To assess genome-wide between-strata differences, with alpha = 5×10−8 and power = 80%, the maximum detectable difference was 0.025 when comparing nonDM versus DM and 0.015 when comparing nonHTN versus HTN. Similarly, when testing for between-strata differences the 29 known and new loci (Bonferroni-corrected alpha = 0.003) in the combined sample (n = ∼125,000 in nonDM and n = ∼13,000 in DM) we had 80% power to detect differences as large as 0.035.

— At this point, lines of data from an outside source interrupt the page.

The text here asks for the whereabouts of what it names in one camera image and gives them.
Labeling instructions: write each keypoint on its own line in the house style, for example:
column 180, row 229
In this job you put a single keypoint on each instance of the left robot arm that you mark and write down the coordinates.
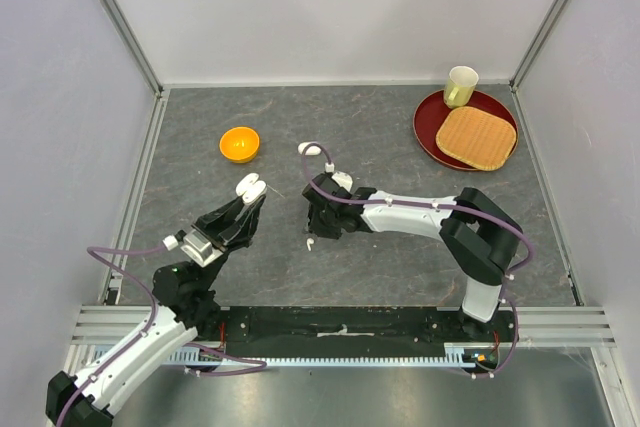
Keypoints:
column 182, row 309

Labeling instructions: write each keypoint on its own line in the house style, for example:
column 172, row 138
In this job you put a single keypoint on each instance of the pale yellow mug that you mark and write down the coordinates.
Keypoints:
column 460, row 85

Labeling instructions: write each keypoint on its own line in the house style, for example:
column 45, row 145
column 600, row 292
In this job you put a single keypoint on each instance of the dark red round tray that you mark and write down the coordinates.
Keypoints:
column 431, row 113

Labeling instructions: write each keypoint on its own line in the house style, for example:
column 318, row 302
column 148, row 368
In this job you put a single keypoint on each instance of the slotted cable duct rail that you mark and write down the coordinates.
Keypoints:
column 452, row 357

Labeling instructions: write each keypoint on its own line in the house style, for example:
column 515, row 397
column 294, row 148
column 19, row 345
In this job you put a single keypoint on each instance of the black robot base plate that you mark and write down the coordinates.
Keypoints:
column 352, row 331

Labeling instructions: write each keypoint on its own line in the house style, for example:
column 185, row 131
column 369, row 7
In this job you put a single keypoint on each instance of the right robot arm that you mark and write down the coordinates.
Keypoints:
column 480, row 236

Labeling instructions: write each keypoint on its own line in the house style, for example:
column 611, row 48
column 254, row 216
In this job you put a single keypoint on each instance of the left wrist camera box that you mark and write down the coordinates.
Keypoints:
column 199, row 248

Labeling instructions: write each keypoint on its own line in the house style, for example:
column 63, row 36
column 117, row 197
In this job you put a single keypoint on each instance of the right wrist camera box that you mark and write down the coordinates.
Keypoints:
column 341, row 180

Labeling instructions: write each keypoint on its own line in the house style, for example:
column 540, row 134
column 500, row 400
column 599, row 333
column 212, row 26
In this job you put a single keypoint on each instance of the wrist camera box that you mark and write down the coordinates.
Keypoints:
column 199, row 248
column 341, row 180

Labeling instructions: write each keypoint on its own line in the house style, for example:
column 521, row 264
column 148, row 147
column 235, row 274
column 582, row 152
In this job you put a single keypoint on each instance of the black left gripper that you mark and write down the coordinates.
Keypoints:
column 236, row 234

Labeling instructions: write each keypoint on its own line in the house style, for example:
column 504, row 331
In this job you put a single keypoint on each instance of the white oval closed case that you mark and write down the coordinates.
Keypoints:
column 309, row 149

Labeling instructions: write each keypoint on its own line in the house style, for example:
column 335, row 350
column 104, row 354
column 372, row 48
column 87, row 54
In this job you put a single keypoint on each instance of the orange plastic bowl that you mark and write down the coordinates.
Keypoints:
column 240, row 144

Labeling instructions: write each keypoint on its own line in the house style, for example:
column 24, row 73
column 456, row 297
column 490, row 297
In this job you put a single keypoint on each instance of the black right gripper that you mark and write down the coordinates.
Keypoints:
column 320, row 229

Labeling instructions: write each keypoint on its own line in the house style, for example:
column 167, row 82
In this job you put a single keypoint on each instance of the woven bamboo mat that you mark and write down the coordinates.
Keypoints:
column 476, row 138

Look-up in African Americans (CARe)

For each of the 6 lead SNPs identified in our European ancestry samples, we extracted eGFR association statistics from a genome-wide study in the CARe African ancestry consortium [12]. We further investigated potential allelic heterogeneity across ethnicities by examining the 250 kb flanking region surrounding each lead SNP to determine whether other SNPs with stronger associations exist in each region. A SNP with the smallest association P value with MAF>0.03 was considered the top SNP in the African ancestry sample. We defined statistical significance of the identified lead SNP in African ancestry individuals based on a region-specific Bonferroni correction. The number of independent SNPs was determined based on the variance inflation factor (VIF) with a recursive calculation within a sliding window of 50 SNPs and pairwise r2 of 0.2. These analyses were performed using PLINK.

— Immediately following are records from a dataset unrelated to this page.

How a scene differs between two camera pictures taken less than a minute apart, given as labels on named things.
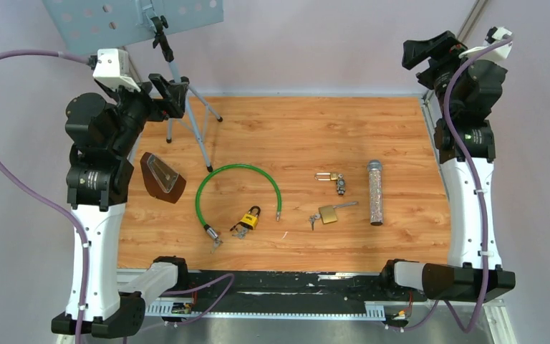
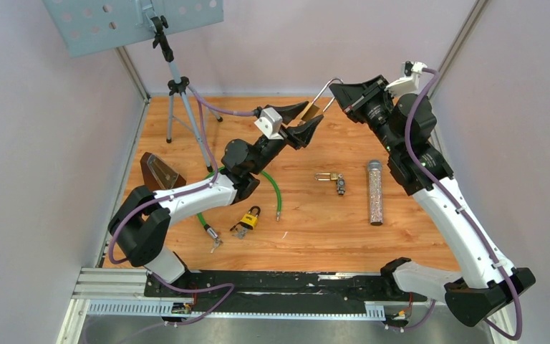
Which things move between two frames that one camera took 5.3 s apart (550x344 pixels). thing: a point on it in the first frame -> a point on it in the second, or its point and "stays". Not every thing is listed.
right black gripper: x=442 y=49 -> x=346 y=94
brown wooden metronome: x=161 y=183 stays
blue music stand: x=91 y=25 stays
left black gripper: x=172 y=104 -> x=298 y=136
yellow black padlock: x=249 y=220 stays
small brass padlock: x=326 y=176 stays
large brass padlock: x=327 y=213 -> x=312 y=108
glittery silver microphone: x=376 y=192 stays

Analyses of related phenotypes

For each replicating SNP, we obtained association results for urinary albumin-to-creatinine ratio and microalbuminuria from our previous genome-wide association analysis [20], and for blood pressure and myocardial infarction from genome-wide association analysis from the ICBP [21] and CARDIoGRAM [22] consortia, respectively.

eSNP analysis

Significant renal SNPs were searched against a database of expression SNPs (eSNP) including the following tissues: fresh lymphocytes [36], fresh leukocytes [37], leukocyte samples in individuals with Celiac disease [38], lymphoblastoid cell lines (LCL) derived from asthmatic children [39], HapMap LCL from 3 populations [40], a separate study on HapMap CEU LCL [41], peripheral blood monocytes [42], [43], adipose [44], [45] and blood samples [44], 2 studies on brain cortex [42], [46], 3 large studies of brain regions including prefrontal cortex, visual cortex and cerebellum (Emilsson, personal communication), liver [45], [47], osteoblasts [48], skin [49] and additional fibroblast, T cell and LCL samples [50]. The collected eSNP results met criteria for statistical significance for association with gene transcript levels as described in the original papers.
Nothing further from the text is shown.